Required action: Write out each entry below exactly. Do not include the images.

Items from a data source:
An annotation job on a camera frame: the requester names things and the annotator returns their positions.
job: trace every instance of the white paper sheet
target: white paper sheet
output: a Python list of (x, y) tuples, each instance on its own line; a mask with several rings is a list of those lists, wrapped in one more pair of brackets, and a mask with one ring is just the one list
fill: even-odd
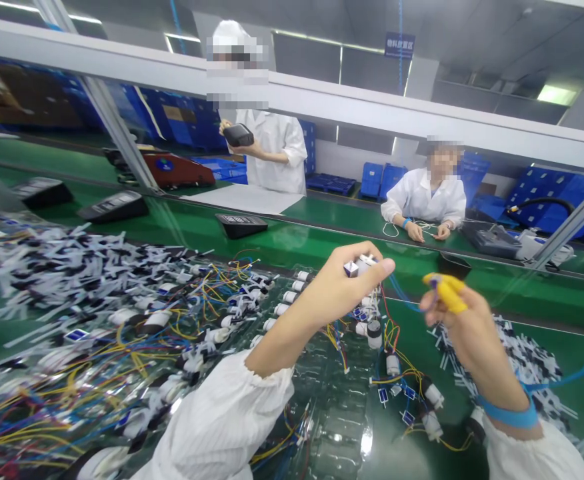
[(303, 195), (300, 193), (281, 193), (254, 185), (236, 183), (220, 189), (199, 193), (191, 197), (184, 196), (182, 198), (215, 205), (217, 207), (245, 210), (252, 213), (279, 215), (282, 211), (301, 200)]

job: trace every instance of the green workbench
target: green workbench
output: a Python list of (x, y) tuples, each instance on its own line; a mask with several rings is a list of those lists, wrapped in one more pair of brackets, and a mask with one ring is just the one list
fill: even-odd
[[(53, 148), (36, 143), (20, 140), (0, 139), (0, 163), (12, 165), (47, 174), (58, 174), (89, 181), (98, 181), (116, 184), (117, 175), (114, 168), (104, 157), (81, 153), (72, 150)], [(228, 184), (218, 182), (216, 188)], [(179, 195), (195, 195), (202, 189), (181, 189), (175, 193)], [(374, 212), (368, 207), (344, 205), (339, 202), (325, 201), (323, 198), (304, 197), (302, 200), (285, 210), (282, 215), (291, 221), (307, 223), (322, 228), (348, 231), (359, 235), (382, 236), (385, 221), (381, 217), (380, 209)], [(434, 249), (445, 249), (461, 255), (476, 255), (477, 251), (460, 234), (452, 232), (445, 242), (434, 240), (430, 235), (424, 235), (425, 246)], [(404, 231), (399, 232), (400, 240), (412, 245)], [(564, 263), (561, 268), (584, 275), (584, 250), (575, 250), (576, 257)]]
[[(0, 167), (0, 178), (7, 184), (22, 181), (28, 176), (29, 174), (22, 171)], [(116, 188), (76, 181), (68, 181), (67, 184), (75, 195), (75, 202), (38, 211), (42, 218), (68, 226), (80, 225), (82, 220), (76, 216), (76, 210), (114, 192)], [(295, 265), (319, 268), (336, 246), (364, 238), (268, 220), (267, 232), (231, 241), (224, 236), (214, 218), (218, 209), (153, 197), (147, 198), (147, 202), (151, 211), (149, 216), (93, 225), (91, 229), (104, 233), (126, 231), (127, 238), (134, 241), (186, 245), (200, 250), (214, 248), (216, 254), (228, 258), (234, 257), (240, 250), (254, 249), (258, 252), (252, 252), (251, 256), (260, 258), (266, 264), (289, 269)], [(384, 256), (390, 256), (397, 262), (396, 278), (404, 290), (414, 296), (422, 294), (425, 286), (421, 284), (421, 277), (436, 270), (437, 252), (389, 241), (376, 244)], [(511, 313), (530, 319), (551, 319), (584, 325), (584, 280), (549, 273), (532, 273), (520, 267), (480, 259), (469, 261), (473, 271), (468, 277), (468, 284), (486, 295), (494, 308), (503, 312), (506, 318), (510, 318)], [(390, 292), (390, 285), (386, 284), (385, 289)], [(401, 326), (398, 344), (400, 350), (418, 369), (433, 378), (446, 398), (445, 406), (439, 414), (445, 432), (444, 438), (450, 444), (460, 446), (465, 438), (461, 423), (471, 411), (466, 392), (454, 386), (450, 371), (439, 369), (441, 354), (434, 346), (434, 337), (428, 334), (423, 325), (421, 315), (395, 300), (389, 301), (389, 312)], [(12, 322), (10, 328), (5, 328), (5, 325), (6, 323), (0, 322), (0, 358), (9, 353), (1, 348), (2, 344), (31, 328), (27, 322)], [(557, 362), (566, 374), (578, 370), (584, 364), (584, 336), (530, 325), (516, 325), (515, 330), (531, 336), (556, 354)], [(348, 341), (354, 344), (365, 342), (356, 337), (351, 337)], [(353, 368), (350, 375), (353, 378), (344, 377), (342, 372), (334, 374), (331, 378), (332, 397), (327, 400), (332, 408), (330, 411), (348, 412), (347, 409), (344, 410), (343, 398), (357, 394), (357, 391), (348, 390), (352, 382), (357, 383), (357, 388), (367, 396), (365, 418), (370, 428), (368, 435), (372, 436), (372, 448), (356, 478), (488, 478), (485, 454), (478, 445), (473, 445), (466, 452), (454, 453), (442, 445), (428, 442), (422, 433), (401, 438), (405, 432), (404, 424), (399, 418), (403, 400), (391, 399), (384, 409), (378, 401), (376, 390), (365, 386), (373, 358), (374, 354), (371, 351), (366, 354), (365, 349), (358, 357), (349, 355), (350, 366)], [(572, 432), (584, 438), (584, 378), (560, 387), (557, 394), (562, 402), (578, 412), (579, 419), (571, 421)], [(325, 463), (332, 461), (326, 452), (340, 448), (332, 445), (333, 442), (333, 439), (320, 435), (313, 441), (311, 472), (321, 465), (330, 465)], [(335, 471), (334, 478), (350, 477), (339, 476)]]

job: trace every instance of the worker
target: worker
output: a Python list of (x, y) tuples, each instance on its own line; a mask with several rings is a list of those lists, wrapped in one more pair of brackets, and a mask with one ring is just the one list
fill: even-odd
[(424, 242), (423, 227), (413, 218), (440, 222), (436, 240), (445, 240), (465, 218), (463, 182), (456, 175), (462, 149), (450, 142), (428, 140), (427, 166), (410, 170), (387, 192), (381, 205), (386, 222), (406, 230), (416, 242)]
[[(213, 34), (215, 49), (230, 45), (253, 44), (250, 36), (235, 21), (224, 20)], [(216, 61), (232, 61), (233, 54), (214, 54)], [(248, 147), (230, 147), (232, 153), (246, 155), (247, 182), (269, 190), (305, 195), (305, 165), (307, 158), (301, 124), (294, 117), (262, 110), (237, 110), (236, 123), (244, 124), (254, 134)], [(219, 134), (232, 123), (221, 120)]]
[[(348, 278), (343, 265), (370, 254), (379, 262)], [(394, 268), (369, 241), (336, 248), (261, 342), (221, 360), (182, 400), (154, 456), (132, 480), (251, 479), (250, 458), (294, 393), (294, 365), (307, 342), (348, 314)], [(426, 323), (444, 322), (460, 362), (488, 401), (511, 413), (527, 411), (533, 403), (512, 372), (485, 299), (467, 287), (458, 293), (447, 284), (437, 288), (441, 301), (427, 312)], [(426, 294), (421, 306), (432, 305), (434, 295)], [(552, 424), (533, 419), (530, 428), (516, 428), (487, 419), (484, 426), (492, 480), (584, 480), (583, 459)]]

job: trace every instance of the black hose
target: black hose
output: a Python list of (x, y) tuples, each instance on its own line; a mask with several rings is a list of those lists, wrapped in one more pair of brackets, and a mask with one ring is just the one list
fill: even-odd
[[(554, 198), (554, 197), (539, 197), (539, 198), (535, 198), (535, 199), (531, 199), (531, 200), (526, 200), (526, 201), (521, 202), (520, 204), (516, 205), (516, 208), (521, 210), (522, 208), (527, 207), (528, 205), (532, 205), (534, 203), (556, 203), (557, 205), (560, 205), (567, 210), (568, 217), (570, 215), (572, 215), (572, 212), (574, 212), (574, 205), (572, 205), (570, 202), (568, 202), (566, 200), (558, 199), (558, 198)], [(508, 209), (508, 212), (512, 211), (512, 208), (514, 208), (514, 207), (510, 207)]]

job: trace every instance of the blue sign
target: blue sign
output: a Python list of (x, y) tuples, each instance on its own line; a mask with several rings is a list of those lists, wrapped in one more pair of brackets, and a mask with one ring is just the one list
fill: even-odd
[(163, 170), (163, 171), (174, 170), (174, 163), (172, 163), (168, 159), (158, 159), (156, 162), (156, 166), (159, 170)]
[(416, 39), (414, 35), (406, 33), (387, 32), (385, 34), (385, 56), (412, 60)]

Answer area:
An annotation job on a camera frame: the requester names things and the annotator returns their positions.
job: trace every instance of the white paper sheet
target: white paper sheet
output: a Python list of (x, y) tuples, each instance on its own line; a mask with several rings is a list of those lists, wrapped in one more pair of brackets, and a mask with one ring is just the one list
fill: even-odd
[(303, 195), (300, 193), (281, 193), (254, 185), (236, 183), (220, 189), (199, 193), (191, 197), (184, 196), (182, 198), (215, 205), (217, 207), (245, 210), (252, 213), (279, 215), (282, 211), (301, 200)]

job: trace every instance of the green workbench
target: green workbench
output: a Python list of (x, y) tuples, each instance on its own line; a mask with several rings is a list of those lists, wrapped in one more pair of brackets, and a mask with one ring is just the one list
fill: even-odd
[[(53, 148), (36, 143), (20, 140), (0, 139), (0, 163), (12, 165), (47, 174), (58, 174), (89, 181), (98, 181), (116, 184), (117, 175), (114, 168), (104, 157), (81, 153), (72, 150)], [(228, 184), (218, 182), (216, 188)], [(179, 195), (195, 195), (202, 189), (181, 189), (175, 193)], [(374, 212), (368, 207), (344, 205), (339, 202), (325, 201), (323, 198), (304, 197), (302, 200), (285, 210), (282, 215), (291, 221), (307, 223), (322, 228), (348, 231), (359, 235), (382, 236), (385, 221), (381, 217), (380, 209)], [(434, 249), (445, 249), (461, 255), (476, 255), (477, 251), (460, 234), (452, 232), (445, 242), (434, 240), (430, 235), (424, 235), (425, 246)], [(404, 231), (399, 232), (400, 240), (412, 245)], [(564, 263), (561, 268), (584, 275), (584, 250), (575, 250), (576, 257)]]
[[(0, 167), (0, 178), (7, 184), (22, 181), (28, 176), (29, 174), (22, 171)], [(116, 188), (76, 181), (68, 181), (67, 184), (75, 195), (75, 202), (38, 211), (42, 218), (68, 226), (80, 225), (82, 220), (76, 216), (76, 210), (114, 192)], [(295, 265), (319, 268), (336, 246), (364, 238), (268, 220), (267, 232), (231, 241), (224, 236), (214, 218), (218, 209), (153, 197), (147, 198), (147, 202), (151, 211), (149, 216), (93, 225), (91, 229), (104, 233), (126, 231), (127, 238), (134, 241), (186, 245), (200, 250), (214, 248), (216, 254), (228, 258), (234, 257), (240, 250), (254, 249), (258, 252), (252, 252), (251, 256), (260, 258), (266, 264), (289, 269)], [(384, 256), (390, 256), (397, 262), (396, 278), (404, 290), (414, 296), (422, 294), (425, 286), (421, 284), (421, 277), (436, 270), (437, 252), (389, 241), (376, 244)], [(511, 313), (530, 319), (551, 319), (584, 325), (584, 280), (549, 273), (532, 273), (520, 267), (480, 259), (469, 261), (473, 271), (468, 277), (468, 284), (486, 295), (494, 308), (503, 312), (506, 318), (510, 318)], [(390, 292), (390, 285), (386, 284), (385, 289)], [(401, 326), (398, 344), (400, 350), (418, 369), (433, 378), (446, 398), (445, 406), (439, 414), (445, 432), (444, 438), (450, 444), (460, 446), (465, 438), (461, 423), (471, 411), (466, 392), (454, 386), (450, 371), (439, 369), (441, 354), (434, 346), (434, 337), (428, 334), (423, 325), (421, 315), (395, 300), (389, 301), (389, 312)], [(12, 322), (10, 328), (5, 328), (5, 325), (6, 323), (0, 322), (0, 358), (9, 353), (1, 348), (2, 344), (31, 328), (27, 322)], [(557, 362), (566, 374), (578, 370), (584, 364), (584, 336), (530, 325), (516, 325), (515, 330), (531, 336), (556, 354)], [(348, 341), (354, 344), (365, 342), (356, 337), (351, 337)], [(353, 368), (350, 375), (353, 378), (344, 377), (342, 372), (334, 374), (331, 378), (332, 397), (327, 400), (332, 408), (330, 411), (348, 412), (347, 409), (344, 410), (343, 398), (357, 394), (357, 391), (348, 390), (352, 382), (357, 383), (357, 388), (367, 396), (365, 418), (370, 428), (368, 435), (372, 436), (372, 448), (356, 478), (488, 478), (485, 454), (478, 445), (473, 445), (466, 452), (454, 453), (442, 445), (428, 442), (422, 433), (401, 438), (405, 432), (404, 424), (399, 418), (403, 400), (391, 399), (384, 409), (378, 401), (376, 390), (365, 386), (373, 358), (374, 354), (371, 351), (366, 354), (365, 349), (358, 357), (349, 355), (350, 366)], [(572, 432), (584, 438), (584, 378), (560, 387), (557, 394), (562, 402), (578, 412), (579, 419), (571, 421)], [(325, 463), (332, 461), (326, 452), (340, 448), (332, 445), (333, 442), (333, 439), (320, 435), (313, 441), (311, 472), (321, 465), (330, 465)], [(335, 471), (334, 478), (350, 477), (339, 476)]]

job: trace every instance of the worker
target: worker
output: a Python list of (x, y) tuples, each instance on its own line; a mask with several rings is a list of those lists, wrapped in one more pair of brackets, and a mask with one ring is just the one list
fill: even-odd
[(424, 242), (423, 227), (413, 218), (440, 222), (436, 240), (445, 240), (465, 218), (463, 182), (456, 175), (462, 149), (450, 142), (428, 140), (427, 166), (410, 170), (387, 192), (381, 205), (386, 222), (406, 230), (416, 242)]
[[(213, 34), (215, 49), (230, 45), (253, 44), (250, 36), (235, 21), (224, 20)], [(216, 61), (232, 61), (233, 54), (214, 54)], [(248, 147), (230, 147), (232, 153), (246, 155), (247, 182), (269, 190), (305, 195), (305, 165), (307, 158), (301, 124), (294, 117), (262, 110), (237, 110), (236, 123), (244, 124), (254, 134)], [(219, 134), (232, 123), (221, 120)]]
[[(348, 278), (343, 265), (370, 254), (379, 262)], [(394, 268), (369, 241), (336, 248), (261, 342), (221, 360), (182, 400), (154, 456), (132, 480), (251, 479), (250, 458), (294, 393), (294, 365), (307, 342), (348, 314)], [(426, 323), (444, 322), (460, 362), (488, 401), (511, 413), (527, 411), (533, 403), (512, 372), (485, 299), (467, 287), (458, 293), (447, 284), (437, 288), (441, 301), (427, 312)], [(426, 294), (421, 306), (432, 305), (434, 295)], [(552, 424), (533, 419), (530, 428), (516, 428), (487, 419), (484, 426), (492, 480), (584, 480), (583, 459)]]

job: trace every instance of the black hose
target: black hose
output: a Python list of (x, y) tuples, each instance on its own line; a mask with several rings is a list of those lists, wrapped in one more pair of brackets, and a mask with one ring is just the one list
fill: even-odd
[[(554, 198), (554, 197), (539, 197), (539, 198), (535, 198), (535, 199), (531, 199), (531, 200), (526, 200), (526, 201), (521, 202), (520, 204), (516, 205), (516, 208), (521, 210), (522, 208), (527, 207), (528, 205), (532, 205), (534, 203), (556, 203), (557, 205), (560, 205), (567, 210), (568, 217), (570, 215), (572, 215), (572, 212), (574, 212), (574, 205), (572, 205), (570, 202), (568, 202), (566, 200), (558, 199), (558, 198)], [(508, 209), (508, 212), (512, 211), (512, 208), (514, 208), (514, 207), (510, 207)]]

job: trace every instance of the blue sign
target: blue sign
output: a Python list of (x, y) tuples, each instance on its own line; a mask with several rings is a list of those lists, wrapped in one more pair of brackets, and a mask with one ring is just the one list
fill: even-odd
[(163, 170), (163, 171), (174, 170), (174, 163), (172, 163), (168, 159), (158, 159), (156, 162), (156, 166), (159, 170)]
[(416, 39), (414, 35), (406, 33), (387, 32), (385, 34), (385, 56), (412, 60)]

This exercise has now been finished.